Falling Away

For years he walked against the wind, struggled against life’s gales, fighting for each step. He would turn his head from side to side straining to draw breath at times as he shielded his face from the stinging reach of his mistakes, and when the wind turned to a lesser breeze he’d look skyward for a light to show him the way, but all he found was reflections of shame.

He would sit down then, hunker in and wait for the storm to pass. Then when it did and he could stand and see around him all he saw was nothing, he couldn’t see into the future and he couldn’t see into his past, all there was, was nothing. He failed, failed to progress, failed to attain, he failed to be anything but present.

Like so many the present is unaccounted for, they wander between what came before and what happens next. Never knowing their fate, always looking for the solid, steady ground below their feet, which always seems to be there…until it isn’t.

When that moment comes and it always does, you have choices to make; you can surrender and fall away or reach out desperately and grab hold of the very edge and hang on. Then you fight, you fight with everything that’s left, you fight and claw and battle against gravity. You pull and struggle, and you as your fingers bleed and become cold and frozen and the feeling in your legs dissipates quickly you get angry and you spit as you cry out for a chance, just a little opportunity to show you have something left to give.

When you dig deep enough and you find that small flame buried somewhere in your soul you suck it in, and use it and crawl from that hole and roll over onto your back, exhausted, and weep. For you just learned that there is fight in you yet, that there is something worth saving and you love it and caress it and as you lay there contemplating the present, you realize that the clouds that kept your world dark and empty have begun to thin. You see blue sky and know there is something in your future if only you strive to put it there, there is something and you will find it.

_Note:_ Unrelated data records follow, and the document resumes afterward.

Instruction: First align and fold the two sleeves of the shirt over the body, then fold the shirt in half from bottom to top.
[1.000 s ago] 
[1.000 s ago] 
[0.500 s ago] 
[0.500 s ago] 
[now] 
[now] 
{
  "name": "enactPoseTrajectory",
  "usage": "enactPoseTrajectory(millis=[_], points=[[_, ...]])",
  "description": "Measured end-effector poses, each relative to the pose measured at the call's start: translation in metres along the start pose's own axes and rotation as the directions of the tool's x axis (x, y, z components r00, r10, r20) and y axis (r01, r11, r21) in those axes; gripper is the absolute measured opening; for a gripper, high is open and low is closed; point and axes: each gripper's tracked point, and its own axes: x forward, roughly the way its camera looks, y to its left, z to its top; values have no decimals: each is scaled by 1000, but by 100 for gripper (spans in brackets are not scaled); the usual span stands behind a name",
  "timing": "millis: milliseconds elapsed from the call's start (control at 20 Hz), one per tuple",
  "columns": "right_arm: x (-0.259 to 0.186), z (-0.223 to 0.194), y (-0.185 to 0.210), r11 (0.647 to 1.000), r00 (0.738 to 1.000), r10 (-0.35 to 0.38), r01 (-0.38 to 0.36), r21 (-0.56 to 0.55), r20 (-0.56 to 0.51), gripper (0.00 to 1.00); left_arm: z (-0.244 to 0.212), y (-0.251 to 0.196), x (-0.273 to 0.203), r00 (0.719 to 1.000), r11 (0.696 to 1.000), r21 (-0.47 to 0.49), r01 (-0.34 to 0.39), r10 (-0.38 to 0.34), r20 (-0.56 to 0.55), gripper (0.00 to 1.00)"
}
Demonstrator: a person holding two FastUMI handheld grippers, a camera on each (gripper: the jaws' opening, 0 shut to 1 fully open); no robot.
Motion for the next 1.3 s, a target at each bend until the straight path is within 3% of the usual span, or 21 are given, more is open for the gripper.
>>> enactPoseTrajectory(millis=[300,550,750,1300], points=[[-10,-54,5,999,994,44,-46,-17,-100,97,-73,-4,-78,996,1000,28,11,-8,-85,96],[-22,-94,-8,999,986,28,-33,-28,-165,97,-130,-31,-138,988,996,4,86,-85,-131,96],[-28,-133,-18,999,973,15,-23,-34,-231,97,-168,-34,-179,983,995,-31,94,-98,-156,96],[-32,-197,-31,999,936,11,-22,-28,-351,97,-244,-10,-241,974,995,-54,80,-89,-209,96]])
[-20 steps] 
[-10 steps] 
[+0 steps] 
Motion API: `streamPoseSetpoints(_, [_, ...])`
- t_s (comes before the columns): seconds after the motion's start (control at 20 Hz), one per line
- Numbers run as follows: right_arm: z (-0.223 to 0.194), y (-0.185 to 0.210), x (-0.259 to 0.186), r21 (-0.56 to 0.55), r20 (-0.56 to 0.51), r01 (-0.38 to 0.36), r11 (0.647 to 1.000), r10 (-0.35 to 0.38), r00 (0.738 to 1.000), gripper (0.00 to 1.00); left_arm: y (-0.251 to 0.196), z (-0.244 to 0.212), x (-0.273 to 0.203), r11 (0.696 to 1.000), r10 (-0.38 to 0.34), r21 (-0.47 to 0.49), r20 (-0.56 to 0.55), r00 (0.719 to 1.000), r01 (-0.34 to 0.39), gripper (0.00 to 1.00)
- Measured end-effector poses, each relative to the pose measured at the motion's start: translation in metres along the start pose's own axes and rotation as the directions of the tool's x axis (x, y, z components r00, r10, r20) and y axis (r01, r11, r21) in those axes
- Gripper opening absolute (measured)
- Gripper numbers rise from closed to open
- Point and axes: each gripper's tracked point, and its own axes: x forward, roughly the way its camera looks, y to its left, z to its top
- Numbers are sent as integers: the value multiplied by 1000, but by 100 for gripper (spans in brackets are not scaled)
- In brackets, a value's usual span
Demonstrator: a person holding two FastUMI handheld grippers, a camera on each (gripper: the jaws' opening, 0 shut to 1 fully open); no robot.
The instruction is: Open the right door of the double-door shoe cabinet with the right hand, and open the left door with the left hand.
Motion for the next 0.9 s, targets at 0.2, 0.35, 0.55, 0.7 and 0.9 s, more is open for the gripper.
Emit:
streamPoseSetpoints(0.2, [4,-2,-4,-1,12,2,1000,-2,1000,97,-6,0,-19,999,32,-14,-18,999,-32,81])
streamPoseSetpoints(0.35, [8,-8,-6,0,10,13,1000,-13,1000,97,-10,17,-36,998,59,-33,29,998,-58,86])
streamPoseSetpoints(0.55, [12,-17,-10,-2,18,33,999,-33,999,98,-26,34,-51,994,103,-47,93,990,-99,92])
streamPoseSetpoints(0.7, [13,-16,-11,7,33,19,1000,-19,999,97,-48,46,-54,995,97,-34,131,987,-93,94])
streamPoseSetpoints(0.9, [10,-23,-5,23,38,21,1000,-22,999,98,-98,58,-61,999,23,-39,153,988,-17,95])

an ‘Ol Shabby Rockin’ Chair

On a particularly warm summer afternoon the old man, rocking in an ‘ol rickety, shabby chair looked down at his once strong and agile, but now aged wrist, where he once wore his favorite silver watch and said, in a tender, shaken ton, “where did the time go?”

Where is the mercy when we wake up one Sunday and realize that the days before us are less than those behind? When it suddenly feels as though we are out of time to see all of our dreams to fruition?

Where is the justice in knowing that the garden we tend, will continue to fruit long after we have gone?

As he sees his children grow up seemingly so fast, he quietly begs for more time, he promises to give back all those sunsets and days wandering along the river just to sit here in his chair and watch his children smile a little while longer.

These days the sun rises and sets so fast that he often feels as though he’s slept through the summer, How he misses running through the sprinkler, crawling along the muddy river catching frogs, laughing at the incidental innocence of his children at play, in sock feet and leaping to catch candy from the raspberry queen as she passes on her blossom laden float.

He’s afraid the path before him is winding down and he’s getting tired. The light changes into dusty amber as the sun descends behind the trees. The forest before him grows thick and dark.

His children gather around him now and smile with pained faces, his grandchildren puzzled. His younger lover holds his hand and whispers how she loves him, but he can barely feel her soft touch any longer. And her voice begins to float away like an echo.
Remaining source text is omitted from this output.